Et bien Salvatore Dali n'était pas si fou que ça. Il était un excellent peintre qui connaissait son métier parfaitement, mais c'était aussi un très bon écrivain qui s'exprimait avec élégance.

Ce livre, 50 Secrets Magiques, est une bible pour qui sait le lire en comprenant que Dali est joueur et facétieux mais très sérieux. Il nous emmène dans sa poésie et sa façon très drôle de présenter les sujets et nous livre vraiment les 50 secrets du peintre.

Tout d'abord le livre commence ainsi:

A six ans je voulais être Napoléon — et je ne le fus pas.
A quinze ans je voulais être Dali et je le fus.

A vingt-cinq ans je voulais devenir le peintre le plus
sensationnel du monde et j'y suis arrivé.

A trente-cinq ans je voulais assurer ma vie par le succès et
j'y suis parvenu.

Maintenant à quarante-cinq ans je veux peindre un chef-
d'œuvre et sauver l'Art moderne du chaos et de la paresse.

J'y parviendrai! Ce livre est consacré à cette croisade et
je le dédie à tous les jeunes qui croient en la vraie peinture.

Dali signature

 

 

Dans son secret numéro 41 il nous donne le secret du médium à la guêpe. Il nous dit:

"Et voici la formule pour le médium à la guêpe de Dali: vous préparez le médium de base avec de l'huile d'œillette, de l'huile de noix et de la térébenthine rectifiée en parties égales. Pour cinq parts de ce mélange, vous ajoutez une part du mélange suivant: ambre jaune dilué dans de l'essence d'aspic dans laquelle des guêpes ont trempé. Pour préparer ce dernier, vous placez un petit entonnoir de papier paraffiné dans le goulot du flacon dans lequel vous désirez obtenir la mixture, en obstruant l'orifice d'écoulement de l'entonnoir par trois guêpes mortes dont les dards sont intacts.

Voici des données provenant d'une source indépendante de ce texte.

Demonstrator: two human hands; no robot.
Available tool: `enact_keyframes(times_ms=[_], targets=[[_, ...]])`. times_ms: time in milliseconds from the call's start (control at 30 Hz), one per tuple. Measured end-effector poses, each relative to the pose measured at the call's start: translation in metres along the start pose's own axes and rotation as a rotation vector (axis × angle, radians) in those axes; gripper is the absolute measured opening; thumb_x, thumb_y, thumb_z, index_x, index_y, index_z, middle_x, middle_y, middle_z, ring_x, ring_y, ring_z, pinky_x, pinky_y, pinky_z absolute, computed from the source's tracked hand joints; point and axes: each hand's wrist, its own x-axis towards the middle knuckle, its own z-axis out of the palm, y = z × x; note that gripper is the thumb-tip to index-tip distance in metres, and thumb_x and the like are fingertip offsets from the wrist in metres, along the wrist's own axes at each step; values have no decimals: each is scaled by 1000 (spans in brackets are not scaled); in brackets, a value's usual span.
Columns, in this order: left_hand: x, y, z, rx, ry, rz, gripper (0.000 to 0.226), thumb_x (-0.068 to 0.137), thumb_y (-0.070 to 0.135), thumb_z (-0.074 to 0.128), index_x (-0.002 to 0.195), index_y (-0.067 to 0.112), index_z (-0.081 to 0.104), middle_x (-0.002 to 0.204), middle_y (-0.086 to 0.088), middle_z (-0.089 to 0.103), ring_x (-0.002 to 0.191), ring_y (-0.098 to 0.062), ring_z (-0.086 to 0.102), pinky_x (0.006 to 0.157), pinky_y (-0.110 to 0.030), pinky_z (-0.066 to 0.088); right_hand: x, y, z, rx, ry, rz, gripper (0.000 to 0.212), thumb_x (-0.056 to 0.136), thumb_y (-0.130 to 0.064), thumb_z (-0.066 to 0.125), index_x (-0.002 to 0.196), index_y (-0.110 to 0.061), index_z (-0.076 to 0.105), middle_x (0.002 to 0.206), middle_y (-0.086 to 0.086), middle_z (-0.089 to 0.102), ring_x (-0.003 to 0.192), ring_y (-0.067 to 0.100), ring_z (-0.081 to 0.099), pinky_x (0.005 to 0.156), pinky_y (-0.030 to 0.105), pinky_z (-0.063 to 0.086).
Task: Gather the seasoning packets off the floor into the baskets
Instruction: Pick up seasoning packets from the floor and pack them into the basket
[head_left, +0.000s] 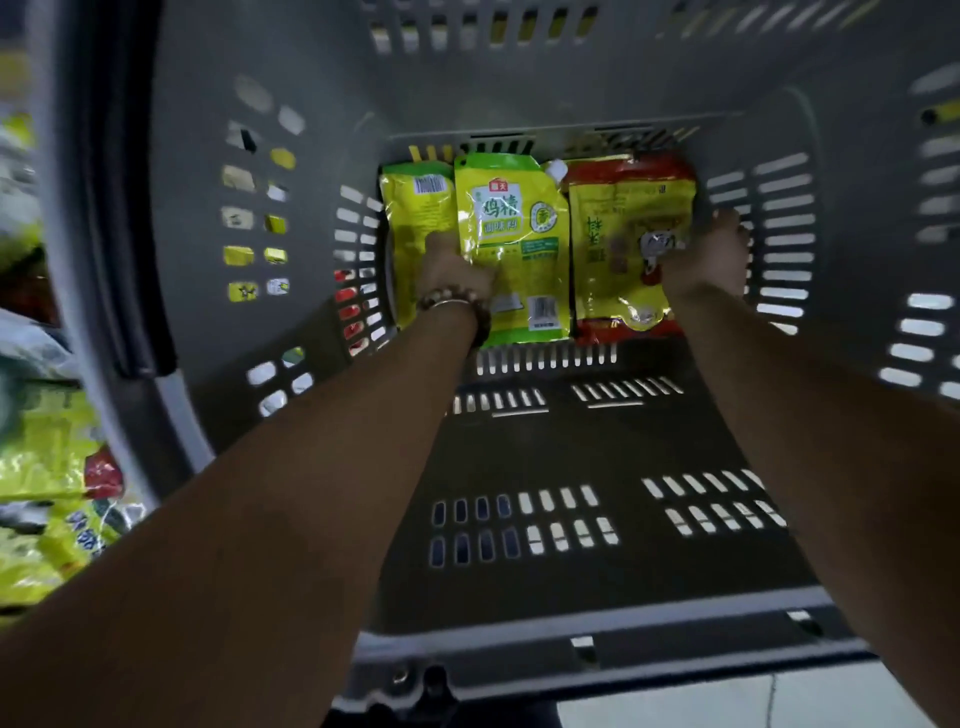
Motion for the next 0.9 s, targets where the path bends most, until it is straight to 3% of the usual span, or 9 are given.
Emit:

Vous versez alors dans l'entonnoir assez d'ambre dilué dans de l'essence d'aspic pour couvrir complètement les guêpes. Le liquide doit couler très lentement dans votre flacon, larme par larme.
Vous le mélangez ensuite, dans les proportions indiquées, à votre mélange d'essence et de térébenthine. Plus l'opération est effectuée lentement, meilleur est le résultat. Au lieu de verser directement votre solution d'ambre et d'essence d'aspic, il vaut mieux la laisser larmoyer d'une bouteille presque vide placée verticalement à l'envers sur votre entonnoir, le tout exposé aux rayons du soleil matinal pendant la saison de la canicule. Plutôt que de douter de l'efficacité de mon médium, je vous propose tout simplement d'en faire l'essai."

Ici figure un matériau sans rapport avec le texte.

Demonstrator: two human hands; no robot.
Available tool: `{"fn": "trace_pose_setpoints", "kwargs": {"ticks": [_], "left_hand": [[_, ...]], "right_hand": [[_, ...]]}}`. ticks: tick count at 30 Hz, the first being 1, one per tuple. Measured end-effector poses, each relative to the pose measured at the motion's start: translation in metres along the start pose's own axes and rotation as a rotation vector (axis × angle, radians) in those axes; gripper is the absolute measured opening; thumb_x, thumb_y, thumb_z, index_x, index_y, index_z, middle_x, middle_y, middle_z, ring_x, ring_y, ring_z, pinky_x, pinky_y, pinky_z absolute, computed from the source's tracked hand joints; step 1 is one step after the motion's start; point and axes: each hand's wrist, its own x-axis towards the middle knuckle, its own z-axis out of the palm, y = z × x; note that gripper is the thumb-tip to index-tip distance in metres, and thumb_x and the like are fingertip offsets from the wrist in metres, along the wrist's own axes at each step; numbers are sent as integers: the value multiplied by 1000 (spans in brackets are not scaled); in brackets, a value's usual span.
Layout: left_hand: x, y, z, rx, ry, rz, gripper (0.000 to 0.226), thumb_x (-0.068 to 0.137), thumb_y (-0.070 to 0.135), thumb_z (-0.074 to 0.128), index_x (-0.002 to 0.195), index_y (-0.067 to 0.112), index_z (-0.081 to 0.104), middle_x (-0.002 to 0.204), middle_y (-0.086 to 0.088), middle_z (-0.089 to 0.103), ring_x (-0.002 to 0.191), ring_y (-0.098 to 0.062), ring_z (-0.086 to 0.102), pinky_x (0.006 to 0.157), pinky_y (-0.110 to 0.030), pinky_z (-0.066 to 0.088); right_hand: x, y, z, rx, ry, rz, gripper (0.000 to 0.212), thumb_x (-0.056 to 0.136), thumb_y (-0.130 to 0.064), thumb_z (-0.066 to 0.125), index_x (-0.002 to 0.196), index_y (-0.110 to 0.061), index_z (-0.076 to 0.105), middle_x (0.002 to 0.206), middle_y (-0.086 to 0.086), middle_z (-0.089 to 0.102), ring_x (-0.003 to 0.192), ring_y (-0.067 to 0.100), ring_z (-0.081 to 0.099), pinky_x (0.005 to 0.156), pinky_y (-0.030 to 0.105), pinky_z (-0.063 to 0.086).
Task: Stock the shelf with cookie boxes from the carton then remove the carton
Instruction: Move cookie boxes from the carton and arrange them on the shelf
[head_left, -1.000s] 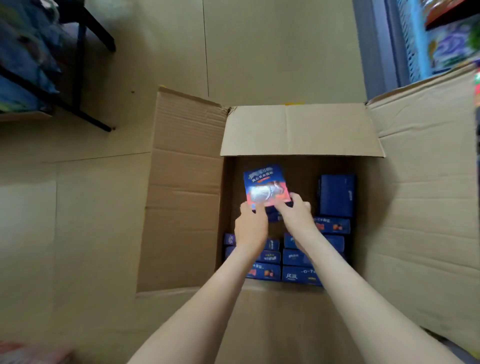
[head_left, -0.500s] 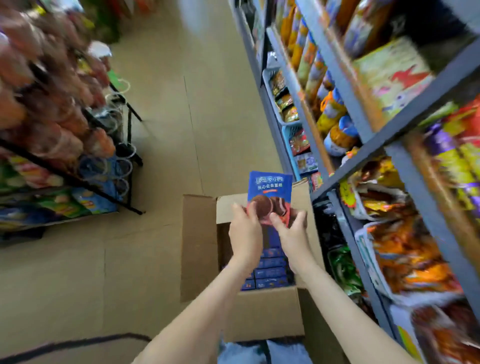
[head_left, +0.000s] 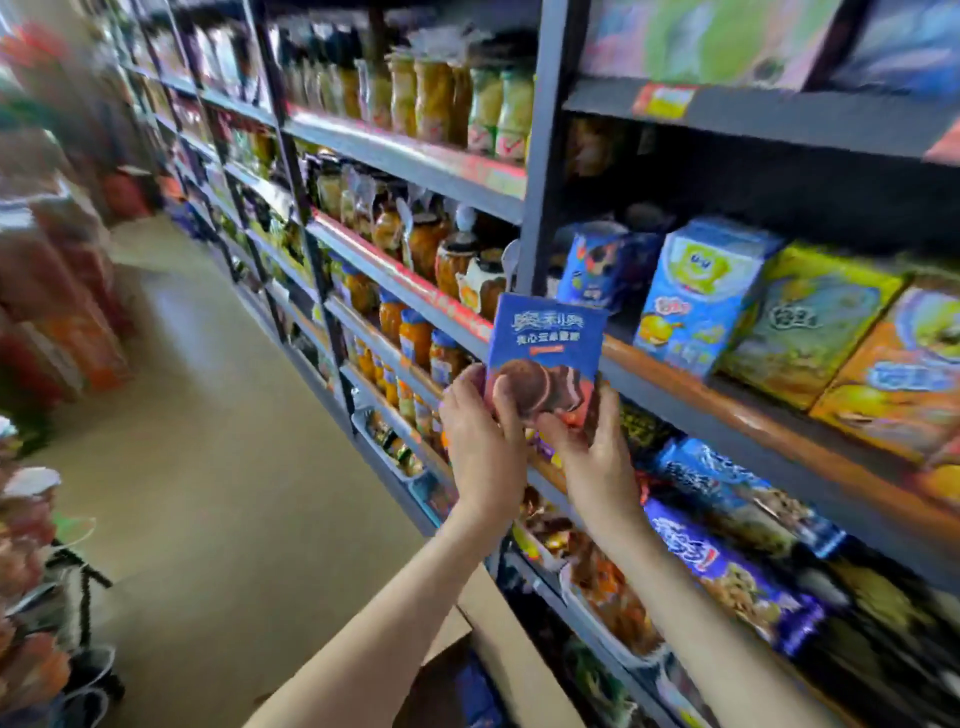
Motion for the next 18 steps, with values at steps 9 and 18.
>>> {"fn": "trace_pose_setpoints", "kwargs": {"ticks": [9, 18], "left_hand": [[-26, 125, 20, -377, -74, 153, 51, 95, 40, 23, 131, 10, 44, 120, 0, 47, 113, -11, 44, 94, -25, 38], [-48, 250, 41, -501, -227, 476, 42, 97, 36, 23, 115, 7, 48, 105, -5, 54, 100, -23, 53, 82, -27, 40]], "right_hand": [[-21, -95, -86, -147, 165, -313, 67, 88, -14, 65, 143, -27, 28, 142, 0, 44, 129, 10, 46, 105, 41, 44], [-40, -186, -190, -367, 415, -564, 68, 85, -27, 62, 144, -20, 30, 137, -1, 42, 130, 10, 43, 108, 30, 37]]}}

Évidemment à la lecture de cette recette on se dit bien qu'il nous promène un peu. Mais si on se laisse promener dans son univers créatif on se régale et on finira par découvrir la vérité:

"Voici maintenant l'histoire objective de cette découverte. J'avais vingt-deux ans et je peignais mon premier panier de pain pendant les mois de juin, juillet et août avec de l'huile d'œillette et de l'huile de noix mélangées, sans aucun vernis ni térébenthine. Pendant ces trois mois, j'ai laissé ce mélange sans y toucher, dans un godet de porcelaine blanche. La quantité était très petite et, chaque jour, elle devenait plus épaisse et plus visqueuse.
Tous les jours, le soleil tapait pendant plus d'une heure à travers ma fenêtre ouverte sur mon godet blanc. Un matin, je trouvai une grande guêpe noyée dedans. La couleur de l'huile brillant au soleil, mêlée aux raies jaunes et noires de la guêpe, me fascina tant que je la laissai dans mon médium. Dès ce moment, je remarquais une qualité que je n'avais jamais observé auparavant: une ductibilité de miel dans la fusion homogène de mes couleurs; les étaler devint un plaisir inexplicable en soi. J'attachai immédiatement une vertu superstitieuse à ma guêpe et pour rien au monde je n'aurai voulu la retirer de son bain d'huile; elle resta jusqu'à ce que le tableau soit fini et signé.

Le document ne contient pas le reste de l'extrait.